I have always wanted to try out raised gardens and set them up to be tiered. I will probably experiment with it next growing season, but many people do it every year! I decided to check out how it was done so that if I do decide to do it sooner, I can. I have found a how-to for one that requires no digging. This no dig vegetable garden is pretty straight forward and encourages you to recycle newspapers, cardboard, and compost to make it. That means, you won't be buying tons of potting soil to fill it up. There are a few layers that they use to make theirs to boost the soil that you're making and using but for me personally that just seemed like a lot to go out and buy.
Big benefits of raised gardens are less weeding, a clear walkway so that you don't accidentally trample your plants, less bending to ease strain on bad backs, better soil drainage, and warmer soil for earlier planting in some areas. They can easily take the place of weedy or bare areas in your yard and add an attractive feature to your overall landscape. Build one with legs and you have one that you can put on a deck or other hard, even surface that can be moved around for convenience in the winter months, assuming that it's not too big and you've taken the dirt out.
For someone who has less horizontal space and more vertical space, tiered gardens are a beautiful touch. These are what catch my breath every time that I see them done creatively. Sure, there are plenty of terrace gardens on hillsides and front yards but I'm talking about real space-saving gardens that can be grown between buildings, on balconies and stairs, or even just small yards and are staggered little boxes of color and lush greens! Check these ideas out for fun.
Putting gardens on shelves or troughs are another option for people with minimal space. Next year, my big project is to put troughs up the sides of our little shed. It gets plenty of sun and because the wood made to build it is of poor quality, I get to cover it up with plants where it's rotting away at the bottom. My plan: combine a tier and shelf build so that there are different sizes of troughs (bigger at the bottom and smaller at the top for herbs). I also want to "tilt" them a bit as they go up so that I can see the plants, but not too much because we don't want the soil to drain out!

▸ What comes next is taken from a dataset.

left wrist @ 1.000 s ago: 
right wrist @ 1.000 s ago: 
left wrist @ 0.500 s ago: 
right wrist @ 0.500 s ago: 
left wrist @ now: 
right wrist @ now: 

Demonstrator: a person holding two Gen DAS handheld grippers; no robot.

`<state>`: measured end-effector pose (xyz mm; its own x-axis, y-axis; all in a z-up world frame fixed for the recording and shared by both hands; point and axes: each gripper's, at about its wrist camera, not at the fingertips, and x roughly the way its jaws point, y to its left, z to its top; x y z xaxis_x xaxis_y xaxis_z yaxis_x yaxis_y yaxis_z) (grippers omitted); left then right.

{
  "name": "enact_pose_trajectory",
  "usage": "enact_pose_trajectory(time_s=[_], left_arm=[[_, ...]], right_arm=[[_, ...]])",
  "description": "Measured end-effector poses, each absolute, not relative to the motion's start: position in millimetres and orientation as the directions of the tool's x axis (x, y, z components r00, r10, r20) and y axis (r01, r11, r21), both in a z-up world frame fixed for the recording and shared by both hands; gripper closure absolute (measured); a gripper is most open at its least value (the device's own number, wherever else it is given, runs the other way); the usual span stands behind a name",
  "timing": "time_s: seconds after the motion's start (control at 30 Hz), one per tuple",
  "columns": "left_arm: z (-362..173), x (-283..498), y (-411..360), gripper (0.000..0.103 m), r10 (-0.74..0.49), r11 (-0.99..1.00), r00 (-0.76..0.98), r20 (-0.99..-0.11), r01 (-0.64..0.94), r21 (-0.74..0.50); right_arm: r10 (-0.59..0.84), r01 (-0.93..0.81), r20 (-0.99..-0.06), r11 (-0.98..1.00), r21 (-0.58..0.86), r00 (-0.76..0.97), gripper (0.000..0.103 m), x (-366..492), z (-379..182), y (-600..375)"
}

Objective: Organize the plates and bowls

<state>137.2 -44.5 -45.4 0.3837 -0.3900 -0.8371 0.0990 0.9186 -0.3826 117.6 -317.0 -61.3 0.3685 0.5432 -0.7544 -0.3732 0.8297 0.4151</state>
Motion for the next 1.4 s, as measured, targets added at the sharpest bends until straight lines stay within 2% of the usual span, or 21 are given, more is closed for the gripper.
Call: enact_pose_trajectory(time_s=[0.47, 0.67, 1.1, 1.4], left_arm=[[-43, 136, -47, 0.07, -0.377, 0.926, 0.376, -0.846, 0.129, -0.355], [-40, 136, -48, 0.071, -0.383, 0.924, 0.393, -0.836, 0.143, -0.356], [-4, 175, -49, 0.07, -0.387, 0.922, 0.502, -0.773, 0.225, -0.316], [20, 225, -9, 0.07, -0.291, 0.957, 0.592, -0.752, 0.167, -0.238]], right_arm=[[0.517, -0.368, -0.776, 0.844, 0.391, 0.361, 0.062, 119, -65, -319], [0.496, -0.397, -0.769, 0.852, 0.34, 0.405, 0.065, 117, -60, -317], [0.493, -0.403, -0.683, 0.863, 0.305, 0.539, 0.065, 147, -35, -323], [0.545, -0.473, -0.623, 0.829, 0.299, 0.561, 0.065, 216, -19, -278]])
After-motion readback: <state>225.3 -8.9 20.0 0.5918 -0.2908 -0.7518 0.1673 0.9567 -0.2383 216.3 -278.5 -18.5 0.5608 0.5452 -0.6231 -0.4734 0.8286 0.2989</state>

If you have not checked out the windowfarms that were posted from yesterday, definitely look into those, too. They're another way to recycle old plastic bottles and got me really excited to do. There's no reason to only do them indoors or in a window, though! I would totally put them on a porch if I didn't include the watering system with them. I think that they can help to keep herbs going inside during the winter so that you don't have to rely on dried ones for cooking. I had done that in a pot beside my sink this past winter. I had chives and basil all winter and the plants are outside now getting a good drink in the rain and lots of sun when it stops.